For months before the ride and for a few weeks after, each rare disease team provides an opportunity for people in their community to donate to their respective teams. The funds are collected, and the first $30,000 for each team are matched by the University of Pennsylvania ODC. This generous match makes each donation even more impactful. And just like that, year after, another grant opportunity for a brilliant researcher with a hypothesis related to improving the lives of people born with hyperinsulinism, is made available. All the other patient organizations who participate are raising funds in just the same way for rare disease research for the communities they represent.
In the ten years I have been a part of this magical process, over $743,000 dollars has been raised for 10 different grants for hyperinsulinism research. Not only does the University of Pennsylvania match the funding, but they also administer the grant, so there aren’t any admin fees.
And what is the impact of these grants? Ten research grants have been in the following categories:
- Pilot studies on specific treatments and devices that are meant to reduce hypoglycemia from congenital hyperinsulinism (2014, 2015 2016, 2017, 2018)
- Translating basic science into the development of new therapies for congenital hyperinsulinism (2019, 2023)
- Natural history projects which track the experience of living with congenital hyperinsulinism across the different phases of life (2020, 2021)
- Genetic discovery projects which help to provide more targeted genetic diagnoses of congenital hyperinsulinism, which can lead to more personalized treatments in the future (2022)
- Pilot studies for a treatment for hyperinsulinism subtypes like hyperinsulinism/hyperammonemia (2016, 2018, 2019)
Treatment development takes time, so some of the most impactful potential outcomes may still be in development. Others have shorter timelines. The learnings from these pilot grants feed into larger projects, and have an impact on diagnostics and care guidelines, as well. You can learn more about our past grant winners’ work here.

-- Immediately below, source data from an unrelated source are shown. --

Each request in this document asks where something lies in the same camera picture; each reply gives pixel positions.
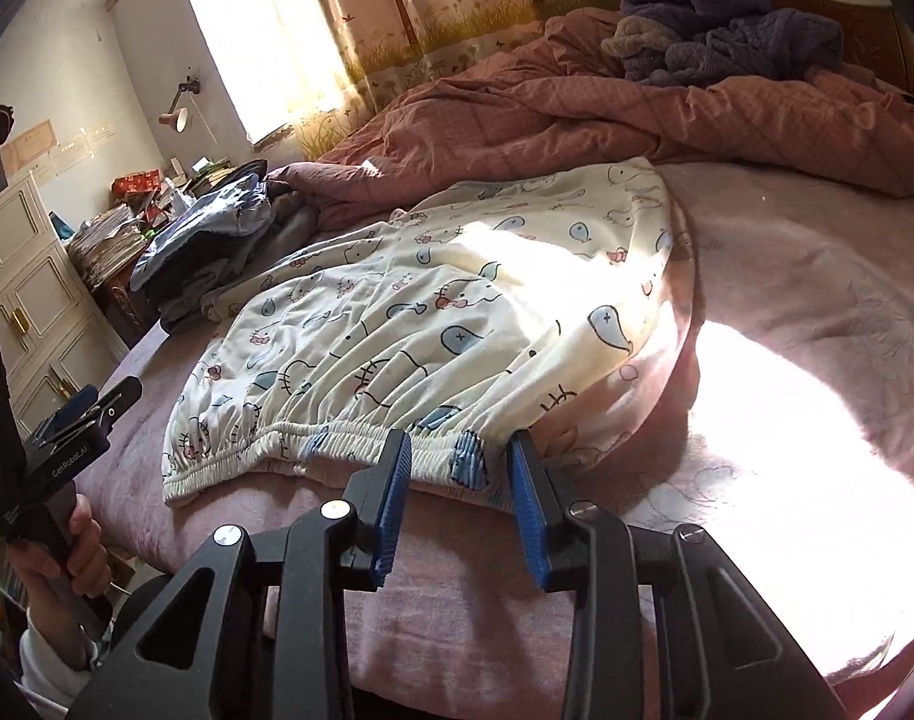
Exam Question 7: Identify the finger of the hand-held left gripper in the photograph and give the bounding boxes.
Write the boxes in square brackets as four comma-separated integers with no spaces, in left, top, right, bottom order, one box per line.
[26,377,143,458]
[33,386,100,442]

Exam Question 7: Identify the pink bedsheet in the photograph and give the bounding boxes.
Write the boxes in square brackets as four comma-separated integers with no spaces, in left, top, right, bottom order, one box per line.
[101,161,914,720]

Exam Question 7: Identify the pink duvet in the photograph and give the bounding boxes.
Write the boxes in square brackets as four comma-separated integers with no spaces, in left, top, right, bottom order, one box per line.
[266,7,914,200]

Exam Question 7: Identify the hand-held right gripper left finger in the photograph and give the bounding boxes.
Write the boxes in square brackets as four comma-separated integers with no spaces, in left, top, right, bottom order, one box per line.
[67,431,414,720]

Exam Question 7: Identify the pink wall lamp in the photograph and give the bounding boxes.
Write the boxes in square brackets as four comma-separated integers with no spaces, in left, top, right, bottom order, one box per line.
[159,75,202,130]

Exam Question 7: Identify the white cat print pants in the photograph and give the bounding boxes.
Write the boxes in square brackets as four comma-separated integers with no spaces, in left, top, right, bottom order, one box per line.
[161,156,698,511]

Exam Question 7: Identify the stack of books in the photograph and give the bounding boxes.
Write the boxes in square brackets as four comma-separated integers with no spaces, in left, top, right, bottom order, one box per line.
[194,157,240,188]

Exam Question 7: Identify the bright window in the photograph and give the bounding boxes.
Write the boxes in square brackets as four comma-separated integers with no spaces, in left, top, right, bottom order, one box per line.
[173,0,353,143]

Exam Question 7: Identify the dark folded garment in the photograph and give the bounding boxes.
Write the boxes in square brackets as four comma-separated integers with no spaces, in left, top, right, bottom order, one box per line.
[146,240,240,301]

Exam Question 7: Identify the purple fleece robe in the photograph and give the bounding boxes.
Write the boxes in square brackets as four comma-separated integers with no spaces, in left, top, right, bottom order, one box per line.
[603,0,848,87]

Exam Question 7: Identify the stack of papers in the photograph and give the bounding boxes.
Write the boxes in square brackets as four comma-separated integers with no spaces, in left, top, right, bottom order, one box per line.
[67,204,147,290]

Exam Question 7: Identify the grey folded garment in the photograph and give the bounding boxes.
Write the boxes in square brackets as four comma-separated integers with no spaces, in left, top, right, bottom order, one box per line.
[161,202,315,331]

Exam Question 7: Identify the tan wall certificate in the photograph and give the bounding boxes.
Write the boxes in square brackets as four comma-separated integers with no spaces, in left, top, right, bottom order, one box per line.
[0,118,57,181]

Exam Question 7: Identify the red box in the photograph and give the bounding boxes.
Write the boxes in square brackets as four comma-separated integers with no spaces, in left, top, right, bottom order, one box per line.
[112,171,162,200]

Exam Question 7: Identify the person's left hand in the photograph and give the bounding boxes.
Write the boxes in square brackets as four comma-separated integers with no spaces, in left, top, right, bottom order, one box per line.
[11,499,109,642]

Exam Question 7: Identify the wooden bed headboard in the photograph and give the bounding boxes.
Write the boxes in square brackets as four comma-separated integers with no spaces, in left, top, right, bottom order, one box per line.
[757,0,914,91]

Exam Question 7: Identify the person's left forearm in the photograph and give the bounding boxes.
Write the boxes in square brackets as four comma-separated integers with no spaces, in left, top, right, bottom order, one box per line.
[18,611,106,713]

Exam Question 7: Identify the tree print curtain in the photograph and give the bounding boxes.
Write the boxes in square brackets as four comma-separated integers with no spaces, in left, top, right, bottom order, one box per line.
[296,0,642,162]

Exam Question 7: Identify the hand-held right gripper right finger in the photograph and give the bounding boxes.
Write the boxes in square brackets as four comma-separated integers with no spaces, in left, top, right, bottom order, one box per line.
[506,431,848,720]

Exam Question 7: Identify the carved wooden desk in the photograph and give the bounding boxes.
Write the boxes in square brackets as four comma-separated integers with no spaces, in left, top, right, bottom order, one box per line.
[89,240,166,350]

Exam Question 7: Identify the white panelled cabinet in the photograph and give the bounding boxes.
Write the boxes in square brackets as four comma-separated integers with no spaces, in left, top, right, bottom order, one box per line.
[0,169,128,451]

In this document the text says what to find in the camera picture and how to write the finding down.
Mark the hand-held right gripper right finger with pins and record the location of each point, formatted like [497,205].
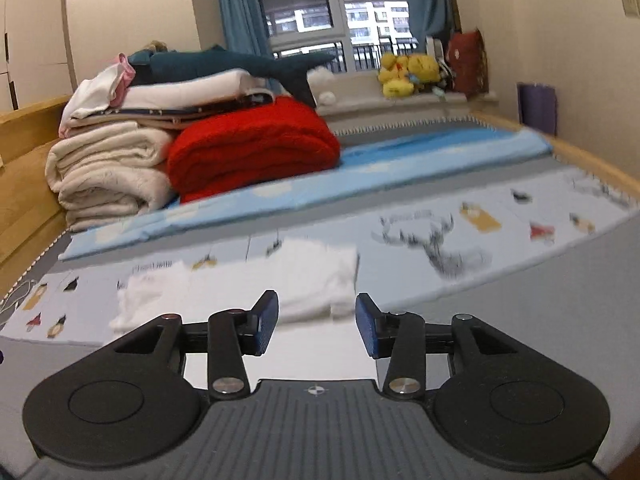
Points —
[367,327]

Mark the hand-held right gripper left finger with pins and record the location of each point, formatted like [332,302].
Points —
[265,325]

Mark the white long-sleeved shirt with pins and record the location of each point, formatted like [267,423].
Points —
[310,275]

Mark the light blue quilt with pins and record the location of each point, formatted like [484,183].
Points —
[400,160]

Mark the red folded blanket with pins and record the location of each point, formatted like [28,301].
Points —
[250,150]

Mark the white window sill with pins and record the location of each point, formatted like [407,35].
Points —
[400,110]

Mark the cream folded blanket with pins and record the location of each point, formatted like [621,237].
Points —
[105,170]

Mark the white plush toy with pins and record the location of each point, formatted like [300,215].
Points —
[320,85]

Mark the yellow plush toy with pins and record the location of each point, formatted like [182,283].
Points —
[405,75]

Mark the teal shark plush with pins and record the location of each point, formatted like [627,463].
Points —
[200,62]

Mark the purple box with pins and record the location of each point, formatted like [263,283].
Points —
[537,107]

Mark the wooden bed footboard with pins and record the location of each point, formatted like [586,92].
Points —
[590,160]

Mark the red bag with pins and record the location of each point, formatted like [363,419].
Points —
[467,60]

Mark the pink and white garment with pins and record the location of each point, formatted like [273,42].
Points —
[95,95]

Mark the window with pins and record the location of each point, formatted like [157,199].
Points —
[340,5]

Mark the white wardrobe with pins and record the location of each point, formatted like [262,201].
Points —
[35,35]

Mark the wall switch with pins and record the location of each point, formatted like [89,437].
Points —
[631,5]

If you’d like to support this year’s pilot research grant to help increase knowledge and awareness of hyperinsulinism, I encourage you to visit our donation page. There is still time for your support to go even further thanks to the University of Pennsylvania’s generous match. When we made it back to New Jersey, the sun was still shining, and our moods matched the weather. I’m confident our team members will be “raring to go” at the same time next year, and I am hopeful we will have many new riders and volunteers, and more exciting and fruitful research projects.